▸ **Assignment**: Please filter the data below down to the lines holding the string "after".

········

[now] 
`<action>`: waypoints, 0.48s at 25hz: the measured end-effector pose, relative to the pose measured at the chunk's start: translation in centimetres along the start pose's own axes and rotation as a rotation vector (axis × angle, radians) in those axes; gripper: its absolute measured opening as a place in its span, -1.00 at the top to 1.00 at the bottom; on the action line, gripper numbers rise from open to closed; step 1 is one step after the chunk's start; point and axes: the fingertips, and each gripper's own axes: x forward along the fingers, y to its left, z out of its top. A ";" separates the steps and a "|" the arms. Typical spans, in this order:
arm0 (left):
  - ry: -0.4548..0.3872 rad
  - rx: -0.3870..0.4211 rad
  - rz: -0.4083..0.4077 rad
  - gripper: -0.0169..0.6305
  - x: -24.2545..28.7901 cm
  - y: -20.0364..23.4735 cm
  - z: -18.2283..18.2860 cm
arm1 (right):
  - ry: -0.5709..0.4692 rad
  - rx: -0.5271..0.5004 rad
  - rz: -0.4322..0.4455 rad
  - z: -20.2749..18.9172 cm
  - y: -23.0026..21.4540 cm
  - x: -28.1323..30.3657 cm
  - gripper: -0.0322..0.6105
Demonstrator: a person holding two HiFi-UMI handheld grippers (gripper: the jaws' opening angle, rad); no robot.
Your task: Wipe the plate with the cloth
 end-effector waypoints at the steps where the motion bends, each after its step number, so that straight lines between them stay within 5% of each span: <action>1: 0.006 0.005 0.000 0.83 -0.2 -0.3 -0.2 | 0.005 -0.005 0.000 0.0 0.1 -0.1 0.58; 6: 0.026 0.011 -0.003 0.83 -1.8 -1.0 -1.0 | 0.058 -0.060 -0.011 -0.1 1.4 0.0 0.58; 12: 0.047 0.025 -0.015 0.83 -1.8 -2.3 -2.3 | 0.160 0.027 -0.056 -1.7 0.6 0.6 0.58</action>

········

▸ **Your solution**:
`<action>`: waypoints, 0.48s at 25hz: the measured end-effector pose, relative to the pose measured at the chunk's start: translation in centimetres along the start pose's own axes and rotation as a rotation vector (axis × angle, radians) in those axes; gripper: its absolute measured opening as a place in its span, -1.00 at the top to 1.00 at the bottom; on the action line, gripper numbers rise from open to closed; step 1 is one step after the chunk's start; point and axes: the fingertips, and each gripper's own axes: x forward along the fingers, y to its left, z out of its top. A ";" separates the steps and a "|" the arms. Typical spans, in this order:
 end-effector waypoints at the steps where the motion bends, each after its step number, so that straight lines between them stay within 5% of each span: <action>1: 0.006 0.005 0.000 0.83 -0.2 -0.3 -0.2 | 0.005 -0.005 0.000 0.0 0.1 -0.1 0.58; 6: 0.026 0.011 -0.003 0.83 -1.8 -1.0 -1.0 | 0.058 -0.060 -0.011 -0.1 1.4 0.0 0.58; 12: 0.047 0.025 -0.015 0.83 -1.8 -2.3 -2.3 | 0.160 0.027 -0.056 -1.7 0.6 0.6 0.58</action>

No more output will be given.